- _Exercise goal_: The records that follow must all be duplicated exactly.

START Supplied material

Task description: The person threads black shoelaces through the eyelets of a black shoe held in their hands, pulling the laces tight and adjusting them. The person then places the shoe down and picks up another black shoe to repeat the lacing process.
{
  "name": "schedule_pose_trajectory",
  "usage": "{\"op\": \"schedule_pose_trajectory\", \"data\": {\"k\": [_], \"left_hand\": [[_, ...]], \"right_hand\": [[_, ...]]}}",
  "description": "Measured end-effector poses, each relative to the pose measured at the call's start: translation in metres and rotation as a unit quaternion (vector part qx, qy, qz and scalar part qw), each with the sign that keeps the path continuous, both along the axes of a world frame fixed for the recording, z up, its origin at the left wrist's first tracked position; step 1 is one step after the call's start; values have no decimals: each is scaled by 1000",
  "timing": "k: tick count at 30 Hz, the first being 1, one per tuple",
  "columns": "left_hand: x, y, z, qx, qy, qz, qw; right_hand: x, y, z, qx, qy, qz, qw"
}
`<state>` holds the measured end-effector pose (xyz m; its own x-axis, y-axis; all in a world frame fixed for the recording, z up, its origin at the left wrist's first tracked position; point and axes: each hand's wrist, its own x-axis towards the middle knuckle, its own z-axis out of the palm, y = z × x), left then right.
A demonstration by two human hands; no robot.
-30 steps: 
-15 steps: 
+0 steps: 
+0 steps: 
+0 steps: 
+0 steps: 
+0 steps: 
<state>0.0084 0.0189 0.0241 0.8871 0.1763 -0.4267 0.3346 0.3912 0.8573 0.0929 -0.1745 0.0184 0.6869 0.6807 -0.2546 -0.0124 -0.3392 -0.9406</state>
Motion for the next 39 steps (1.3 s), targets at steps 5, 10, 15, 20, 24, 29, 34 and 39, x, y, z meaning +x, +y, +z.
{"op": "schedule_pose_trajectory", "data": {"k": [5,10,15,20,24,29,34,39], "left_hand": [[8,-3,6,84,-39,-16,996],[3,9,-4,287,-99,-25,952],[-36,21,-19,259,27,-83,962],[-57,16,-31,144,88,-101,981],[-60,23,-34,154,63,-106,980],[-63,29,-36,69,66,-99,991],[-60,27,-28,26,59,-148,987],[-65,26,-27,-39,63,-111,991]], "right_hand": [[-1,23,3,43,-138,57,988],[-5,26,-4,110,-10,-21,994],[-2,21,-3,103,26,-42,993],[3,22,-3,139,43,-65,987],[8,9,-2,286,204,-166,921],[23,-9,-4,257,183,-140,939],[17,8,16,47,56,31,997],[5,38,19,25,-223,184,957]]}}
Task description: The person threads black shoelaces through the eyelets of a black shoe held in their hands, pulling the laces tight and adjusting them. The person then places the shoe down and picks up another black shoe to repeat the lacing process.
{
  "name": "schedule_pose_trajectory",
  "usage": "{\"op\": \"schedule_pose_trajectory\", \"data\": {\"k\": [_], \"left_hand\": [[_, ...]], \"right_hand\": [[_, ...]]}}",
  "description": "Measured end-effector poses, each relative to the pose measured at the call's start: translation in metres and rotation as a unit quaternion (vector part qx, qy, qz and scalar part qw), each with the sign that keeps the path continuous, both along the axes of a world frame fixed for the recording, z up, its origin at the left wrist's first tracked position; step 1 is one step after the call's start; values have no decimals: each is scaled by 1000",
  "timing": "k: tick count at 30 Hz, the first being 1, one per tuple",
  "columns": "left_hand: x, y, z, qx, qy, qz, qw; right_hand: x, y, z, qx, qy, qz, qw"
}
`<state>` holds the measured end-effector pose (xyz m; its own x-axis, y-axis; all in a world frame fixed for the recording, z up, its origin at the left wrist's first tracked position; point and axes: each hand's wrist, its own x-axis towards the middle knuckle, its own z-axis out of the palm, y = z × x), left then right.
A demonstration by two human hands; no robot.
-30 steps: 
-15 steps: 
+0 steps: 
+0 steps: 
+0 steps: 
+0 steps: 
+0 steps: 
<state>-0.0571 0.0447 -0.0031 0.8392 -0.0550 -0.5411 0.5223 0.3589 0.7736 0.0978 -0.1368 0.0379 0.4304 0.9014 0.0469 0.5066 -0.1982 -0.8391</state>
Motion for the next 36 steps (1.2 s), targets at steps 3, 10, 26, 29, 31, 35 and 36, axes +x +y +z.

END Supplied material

- _Response_:
Task description: The person threads black shoelaces through the eyelets of a black shoe held in their hands, pulling the laces tight and adjusting them. The person then places the shoe down and picks up another black shoe to repeat the lacing process.
{
  "name": "schedule_pose_trajectory",
  "usage": "{\"op\": \"schedule_pose_trajectory\", \"data\": {\"k\": [_], \"left_hand\": [[_, ...]], \"right_hand\": [[_, ...]]}}",
  "description": "Measured end-effector poses, each relative to the pose measured at the call's start: translation in metres and rotation as a unit quaternion (vector part qx, qy, qz and scalar part qw), each with the sign that keeps the path continuous, both along the axes of a world frame fixed for the recording, z up, its origin at the left wrist's first tracked position; step 1 is one step after the call's start; values have no decimals: each is scaled by 1000",
  "timing": "k: tick count at 30 Hz, the first being 1, one per tuple",
  "columns": "left_hand: x, y, z, qx, qy, qz, qw; right_hand: x, y, z, qx, qy, qz, qw"
}
`<state>` holds the measured end-effector pose (xyz m; its own x-axis, y-axis; all in a world frame fixed for the recording, z up, its origin at the left wrist's first tracked position; point and axes: each hand's wrist, its own x-axis towards the middle knuckle, its own z-axis out of the palm, y = z × x), left then right.
A demonstration by two human hands; no robot.
-30 steps: 
-15 steps: 
+0 steps: 
+0 steps: 
+0 steps: 
+0 steps: 
+0 steps: 
<state>0.0084 0.0189 0.0241 0.8871 0.1763 -0.4267 0.3346 0.3912 0.8573 0.0929 -0.1745 0.0184 0.6869 0.6807 -0.2546 -0.0124 -0.3392 -0.9406</state>
Motion for the next 39 steps (1.3 s), targets at steps 5, 10, 15, 20, 24, 29, 34 and 39, x, y, z meaning +x, +y, +z.
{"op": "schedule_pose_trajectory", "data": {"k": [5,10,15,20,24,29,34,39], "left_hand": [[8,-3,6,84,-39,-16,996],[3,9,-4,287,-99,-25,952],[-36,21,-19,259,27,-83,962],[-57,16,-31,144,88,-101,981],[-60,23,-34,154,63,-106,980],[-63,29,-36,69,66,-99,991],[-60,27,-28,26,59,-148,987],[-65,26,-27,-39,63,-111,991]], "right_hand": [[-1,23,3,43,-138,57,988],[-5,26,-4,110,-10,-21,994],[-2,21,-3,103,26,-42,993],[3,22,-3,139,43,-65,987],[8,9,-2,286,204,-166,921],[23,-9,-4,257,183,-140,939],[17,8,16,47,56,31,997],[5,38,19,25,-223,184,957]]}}
Task description: The person threads black shoelaces through the eyelets of a black shoe held in their hands, pulling the laces tight and adjusting them. The person then places the shoe down and picks up another black shoe to repeat the lacing process.
{
  "name": "schedule_pose_trajectory",
  "usage": "{\"op\": \"schedule_pose_trajectory\", \"data\": {\"k\": [_], \"left_hand\": [[_, ...]], \"right_hand\": [[_, ...]]}}",
  "description": "Measured end-effector poses, each relative to the pose measured at the call's start: translation in metres and rotation as a unit quaternion (vector part qx, qy, qz and scalar part qw), each with the sign that keeps the path continuous, both along the axes of a world frame fixed for the recording, z up, its origin at the left wrist's first tracked position; step 1 is one step after the call's start; values have no decimals: each is scaled by 1000",
  "timing": "k: tick count at 30 Hz, the first being 1, one per tuple",
  "columns": "left_hand: x, y, z, qx, qy, qz, qw; right_hand: x, y, z, qx, qy, qz, qw"
}
`<state>` holds the measured end-effector pose (xyz m; its own x-axis, y-axis; all in a world frame fixed for the recording, z up, its origin at the left wrist's first tracked position; point and axes: each hand's wrist, its own x-axis towards the middle knuckle, its own z-axis out of the palm, y = z × x), left then right.
A demonstration by two human hands; no robot.
-30 steps: 
-15 steps: 
+0 steps: 
+0 steps: 
+0 steps: 
+0 steps: 
+0 steps: 
<state>-0.0571 0.0447 -0.0031 0.8392 -0.0550 -0.5411 0.5223 0.3589 0.7736 0.0978 -0.1368 0.0379 0.4304 0.9014 0.0469 0.5066 -0.1982 -0.8391</state>
Motion for the next 36 steps (1.2 s), targets at steps 3, 10, 26, 29, 31, 35 and 36, axes +x +y +z.

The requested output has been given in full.